Cause and Remedy to Wednesday March 13, 1-hour Internet Outage
March 19, 2013 Leave a comment
On Wednesday March 13, at about 9am, most of Utah County experienced a power glitch caused by Rocky Mountain Power, which was passed through to the Eagle Mountain City power grid. Power surges like this can be very damaging to sensitive electronic equipment, and because of this, our central office, which houses several million dollars’ worth of very sensitive, state-of-the art communications equipment including a digital telephone switch, fiber electronics, and all kinds of internet switches, routers and servers, is engineered to never touch the power grid directly.
Inside our switch room is a wall of batteries in an array, which are designed to back up the power to the equipment and absorb any surges. Backing up the batteries are very large generators, which will kick in after 3 seconds of a power outage. Last November, our switch manager began the planning and engineering process to replace the battery array, because the existing batteries had been in place since the days of Eagle Mountain Telecom. Two weeks ago, contractors began preparatory work to replace the batteries.
Unfortunately, this power failure came at a very bad time for us, just before our entire battery upgrade was due to take place. When the glitch came, the older batteries did not perform to spec, and since the outage was shorter than 3 seconds, the generator did not kick in. This resulted in the entire main phone switch shutting down, and rebooting, which is never a good thing for such a sophisticated piece of equipment because so many systems are integrated and the chances of everything rebooting seamlessly are slim.

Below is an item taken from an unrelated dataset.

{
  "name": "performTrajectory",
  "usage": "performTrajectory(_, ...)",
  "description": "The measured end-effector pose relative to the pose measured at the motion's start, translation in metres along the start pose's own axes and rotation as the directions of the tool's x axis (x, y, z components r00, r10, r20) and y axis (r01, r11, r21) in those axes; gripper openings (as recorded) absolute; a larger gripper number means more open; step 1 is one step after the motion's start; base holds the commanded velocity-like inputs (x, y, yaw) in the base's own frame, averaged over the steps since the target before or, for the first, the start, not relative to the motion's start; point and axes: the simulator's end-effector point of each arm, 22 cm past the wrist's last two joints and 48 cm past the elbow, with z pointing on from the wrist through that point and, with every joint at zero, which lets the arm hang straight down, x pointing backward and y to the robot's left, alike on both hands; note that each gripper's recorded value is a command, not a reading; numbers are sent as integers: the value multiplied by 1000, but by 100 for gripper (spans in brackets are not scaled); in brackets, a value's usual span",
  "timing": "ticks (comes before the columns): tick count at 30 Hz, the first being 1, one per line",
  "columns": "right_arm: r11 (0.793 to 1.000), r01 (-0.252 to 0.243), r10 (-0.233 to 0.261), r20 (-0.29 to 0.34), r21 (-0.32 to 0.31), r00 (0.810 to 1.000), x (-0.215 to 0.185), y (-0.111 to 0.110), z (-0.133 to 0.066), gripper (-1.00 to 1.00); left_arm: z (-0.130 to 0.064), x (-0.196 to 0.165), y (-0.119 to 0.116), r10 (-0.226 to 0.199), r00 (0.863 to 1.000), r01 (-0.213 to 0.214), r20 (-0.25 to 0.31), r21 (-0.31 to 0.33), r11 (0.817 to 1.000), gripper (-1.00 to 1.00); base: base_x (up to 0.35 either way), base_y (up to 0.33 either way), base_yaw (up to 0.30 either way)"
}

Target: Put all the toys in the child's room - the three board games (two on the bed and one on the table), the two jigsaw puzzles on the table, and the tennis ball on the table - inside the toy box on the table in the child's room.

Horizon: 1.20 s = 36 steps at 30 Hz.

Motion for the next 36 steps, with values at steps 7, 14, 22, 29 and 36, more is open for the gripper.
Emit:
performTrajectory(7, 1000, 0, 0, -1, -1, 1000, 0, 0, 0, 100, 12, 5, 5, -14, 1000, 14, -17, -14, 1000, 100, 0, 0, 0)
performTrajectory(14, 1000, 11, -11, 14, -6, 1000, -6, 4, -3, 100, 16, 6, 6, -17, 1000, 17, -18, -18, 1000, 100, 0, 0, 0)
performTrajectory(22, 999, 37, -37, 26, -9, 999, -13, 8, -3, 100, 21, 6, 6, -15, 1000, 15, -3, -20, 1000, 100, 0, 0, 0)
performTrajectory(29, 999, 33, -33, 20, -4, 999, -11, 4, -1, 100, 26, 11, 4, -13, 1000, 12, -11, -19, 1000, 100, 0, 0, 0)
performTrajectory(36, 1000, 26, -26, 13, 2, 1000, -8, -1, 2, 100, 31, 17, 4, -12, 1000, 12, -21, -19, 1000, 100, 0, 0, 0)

When the switch rebooted, several trunking systems stayed down, which is why there was a brief city-wide loss of dialtone. Our techs had to manually bring the trunks back online, and dial-tone was reestablished in about 30 minutes. The telephone system was back to 100% capabilities within an hour.
After the phone system was back online, which is our priority in a crisis in accordance with public utility regulations, our engineers turned their attention to restoring internet service. Due to the power surge and the battery array failure, a core internet switch had been fried. This switch had to be replaced with a spare that we kept on hand for just such an emergency situation. (Now, when I say switch, I don’t mean the kind of consumer-grade switches you would pick up at Radioshack or Best Buy, this is carrier-grade equipment that costs tens of thousands of dollars per switch.) Internet service was restored to the greater network by about an hour after the power glitch, once the internet switch had been replaced and reconfigured, and our IT administrator, Darin, did a fantastic job getting that up again so quickly.
We were initially concerned that this power surge could have damaged some customer equipment, like what occurred a few months ago when the city did their power grid upgrade. That power surge fried a few hundred power inverters on people’s homes, and we spent a couple of days having to replace those. However, we were pleased to see that only one power inverter in the entire customer base had been damaged by this power surge, which outlined just how extreme and unusual that big city power surge had been a few months ago.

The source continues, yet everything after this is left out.